=== What needs to be done ===
Whatever the records hold, copy it exactly and completely.

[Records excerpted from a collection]
-*-
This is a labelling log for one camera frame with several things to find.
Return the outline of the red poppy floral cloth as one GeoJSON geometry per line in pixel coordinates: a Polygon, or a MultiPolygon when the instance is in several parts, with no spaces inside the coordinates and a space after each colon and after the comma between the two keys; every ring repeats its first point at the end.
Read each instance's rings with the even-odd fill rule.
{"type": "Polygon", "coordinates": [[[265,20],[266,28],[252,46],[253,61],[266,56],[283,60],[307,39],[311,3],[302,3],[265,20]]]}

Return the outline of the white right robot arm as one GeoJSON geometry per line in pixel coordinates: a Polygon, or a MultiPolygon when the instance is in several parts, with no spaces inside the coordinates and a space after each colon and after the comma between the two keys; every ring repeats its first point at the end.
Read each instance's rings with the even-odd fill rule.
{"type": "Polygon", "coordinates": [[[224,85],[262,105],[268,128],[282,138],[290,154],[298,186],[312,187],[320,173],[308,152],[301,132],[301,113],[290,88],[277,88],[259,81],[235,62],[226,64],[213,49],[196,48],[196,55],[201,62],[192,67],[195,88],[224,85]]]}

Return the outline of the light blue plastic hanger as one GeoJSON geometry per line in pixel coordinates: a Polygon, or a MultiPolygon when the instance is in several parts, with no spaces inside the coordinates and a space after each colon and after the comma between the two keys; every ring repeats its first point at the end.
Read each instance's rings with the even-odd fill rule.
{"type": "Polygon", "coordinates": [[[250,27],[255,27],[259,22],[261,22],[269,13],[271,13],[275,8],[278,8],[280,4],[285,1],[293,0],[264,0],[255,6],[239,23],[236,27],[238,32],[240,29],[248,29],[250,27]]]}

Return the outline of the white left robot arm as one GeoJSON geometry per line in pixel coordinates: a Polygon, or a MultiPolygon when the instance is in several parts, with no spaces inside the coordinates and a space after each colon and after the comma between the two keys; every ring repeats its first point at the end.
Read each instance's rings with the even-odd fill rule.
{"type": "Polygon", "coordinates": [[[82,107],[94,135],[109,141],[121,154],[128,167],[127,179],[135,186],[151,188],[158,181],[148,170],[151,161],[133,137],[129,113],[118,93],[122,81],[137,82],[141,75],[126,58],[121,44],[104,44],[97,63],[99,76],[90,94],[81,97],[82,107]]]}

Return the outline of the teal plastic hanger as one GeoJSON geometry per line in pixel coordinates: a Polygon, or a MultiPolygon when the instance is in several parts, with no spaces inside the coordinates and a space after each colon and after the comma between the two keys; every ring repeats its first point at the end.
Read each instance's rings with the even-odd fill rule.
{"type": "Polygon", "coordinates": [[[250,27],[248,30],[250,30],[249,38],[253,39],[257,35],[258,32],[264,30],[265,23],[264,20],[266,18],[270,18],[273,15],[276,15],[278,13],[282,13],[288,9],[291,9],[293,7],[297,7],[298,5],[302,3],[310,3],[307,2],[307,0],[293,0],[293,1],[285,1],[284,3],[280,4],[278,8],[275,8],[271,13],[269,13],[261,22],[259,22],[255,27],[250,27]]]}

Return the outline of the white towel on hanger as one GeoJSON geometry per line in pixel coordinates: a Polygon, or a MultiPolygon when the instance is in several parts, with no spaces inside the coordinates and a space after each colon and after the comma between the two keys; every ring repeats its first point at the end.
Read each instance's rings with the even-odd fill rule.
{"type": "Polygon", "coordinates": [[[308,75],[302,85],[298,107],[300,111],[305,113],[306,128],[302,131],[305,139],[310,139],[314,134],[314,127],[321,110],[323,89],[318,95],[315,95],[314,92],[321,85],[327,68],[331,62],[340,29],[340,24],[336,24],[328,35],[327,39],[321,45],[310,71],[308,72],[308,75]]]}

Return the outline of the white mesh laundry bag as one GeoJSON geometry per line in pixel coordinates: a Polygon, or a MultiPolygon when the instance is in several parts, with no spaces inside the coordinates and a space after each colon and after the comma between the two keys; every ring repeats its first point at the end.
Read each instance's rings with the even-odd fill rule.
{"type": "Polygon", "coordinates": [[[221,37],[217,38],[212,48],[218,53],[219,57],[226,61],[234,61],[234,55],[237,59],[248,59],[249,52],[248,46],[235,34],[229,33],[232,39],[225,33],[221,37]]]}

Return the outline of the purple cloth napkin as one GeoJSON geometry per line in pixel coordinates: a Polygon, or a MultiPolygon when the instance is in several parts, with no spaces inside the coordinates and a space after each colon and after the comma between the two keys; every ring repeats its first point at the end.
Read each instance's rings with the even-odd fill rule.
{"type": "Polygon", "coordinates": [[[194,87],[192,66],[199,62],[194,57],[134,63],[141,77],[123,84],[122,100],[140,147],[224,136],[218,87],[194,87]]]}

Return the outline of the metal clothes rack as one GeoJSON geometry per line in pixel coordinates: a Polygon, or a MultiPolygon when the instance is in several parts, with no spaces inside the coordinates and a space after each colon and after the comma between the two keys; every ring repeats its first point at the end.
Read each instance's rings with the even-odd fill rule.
-*-
=== Exercise result ===
This is a labelling log for one camera frame with several things to find.
Return the outline of the red poppy floral cloth as one GeoJSON geometry per line in pixel coordinates: a Polygon, or a MultiPolygon when the instance is in several parts, with no spaces inside the coordinates and a space after each colon and after the comma between the two keys; every ring repeats its first point at the end.
Read each instance's rings with the even-odd fill rule.
{"type": "Polygon", "coordinates": [[[265,20],[266,28],[252,46],[253,61],[266,56],[283,60],[307,39],[311,3],[302,3],[265,20]]]}

Return the outline of the white right robot arm as one GeoJSON geometry per line in pixel coordinates: a Polygon, or a MultiPolygon when the instance is in several parts, with no spaces inside the coordinates and a space after each colon and after the comma between the two keys; every ring repeats its first point at the end.
Read each instance's rings with the even-odd fill rule.
{"type": "Polygon", "coordinates": [[[224,85],[262,105],[268,128],[282,138],[290,154],[298,186],[312,187],[320,173],[308,152],[301,132],[301,113],[290,88],[277,88],[259,81],[235,62],[226,64],[213,49],[196,48],[196,55],[201,62],[192,67],[195,88],[224,85]]]}

Return the outline of the light blue plastic hanger as one GeoJSON geometry per line in pixel coordinates: a Polygon, or a MultiPolygon when the instance is in several parts, with no spaces inside the coordinates and a space after each colon and after the comma between the two keys; every ring repeats its first point at the end.
Read each instance's rings with the even-odd fill rule.
{"type": "Polygon", "coordinates": [[[250,27],[255,27],[259,22],[261,22],[269,13],[271,13],[275,8],[278,8],[280,4],[285,1],[293,0],[264,0],[255,6],[239,23],[236,27],[238,32],[240,29],[248,29],[250,27]]]}

Return the outline of the white left robot arm as one GeoJSON geometry per line in pixel coordinates: a Polygon, or a MultiPolygon when the instance is in several parts, with no spaces inside the coordinates and a space after each colon and after the comma between the two keys; every ring repeats its first point at the end.
Read each instance's rings with the even-odd fill rule.
{"type": "Polygon", "coordinates": [[[82,107],[94,135],[109,141],[121,154],[128,167],[127,179],[135,186],[151,188],[158,181],[148,170],[151,161],[133,137],[129,113],[118,93],[122,81],[137,82],[141,75],[126,58],[121,44],[104,44],[97,63],[99,76],[90,94],[81,97],[82,107]]]}

Return the outline of the teal plastic hanger as one GeoJSON geometry per line in pixel coordinates: a Polygon, or a MultiPolygon when the instance is in several parts, with no spaces inside the coordinates and a space after each colon and after the comma between the two keys; every ring repeats its first point at the end.
Read each instance's rings with the even-odd fill rule.
{"type": "Polygon", "coordinates": [[[250,27],[248,30],[250,30],[249,38],[253,39],[257,35],[258,32],[264,30],[265,23],[264,20],[266,18],[270,18],[273,15],[276,15],[278,13],[282,13],[288,9],[291,9],[293,7],[297,7],[298,5],[302,3],[310,3],[307,2],[307,0],[293,0],[293,1],[285,1],[284,3],[280,4],[278,8],[275,8],[271,13],[269,13],[261,22],[259,22],[255,27],[250,27]]]}

Return the outline of the white towel on hanger as one GeoJSON geometry per line in pixel coordinates: a Polygon, or a MultiPolygon when the instance is in several parts, with no spaces inside the coordinates and a space after each colon and after the comma between the two keys; every ring repeats its first point at the end.
Read each instance's rings with the even-odd fill rule.
{"type": "Polygon", "coordinates": [[[308,75],[302,85],[298,107],[300,111],[305,113],[306,128],[302,131],[305,139],[310,139],[314,134],[314,127],[321,110],[323,89],[318,95],[315,95],[314,92],[321,85],[327,68],[331,62],[340,29],[340,24],[336,24],[328,35],[327,39],[321,45],[310,71],[308,72],[308,75]]]}

Return the outline of the white mesh laundry bag as one GeoJSON geometry per line in pixel coordinates: a Polygon, or a MultiPolygon when the instance is in several parts, with no spaces inside the coordinates and a space after each colon and after the comma between the two keys; every ring repeats its first point at the end.
Read each instance's rings with the even-odd fill rule.
{"type": "Polygon", "coordinates": [[[221,37],[217,38],[212,48],[218,53],[219,57],[226,61],[234,61],[234,55],[237,59],[248,59],[249,52],[248,46],[235,34],[229,33],[232,39],[225,33],[221,37]]]}

Return the outline of the purple cloth napkin as one GeoJSON geometry per line in pixel coordinates: a Polygon, or a MultiPolygon when the instance is in several parts, with no spaces inside the coordinates and a space after each colon and after the comma between the two keys; every ring repeats its first point at the end.
Read each instance's rings with the even-odd fill rule.
{"type": "Polygon", "coordinates": [[[194,87],[192,66],[199,62],[194,57],[134,63],[141,77],[123,84],[122,100],[140,147],[224,136],[218,87],[194,87]]]}

Return the outline of the metal clothes rack as one GeoJSON geometry per line in pixel coordinates: a Polygon, or a MultiPolygon when the instance is in several parts, with no spaces inside the coordinates and a space after each colon and after the comma between the two keys; every ring repeats its first point at the end.
Read each instance's rings with the even-odd fill rule.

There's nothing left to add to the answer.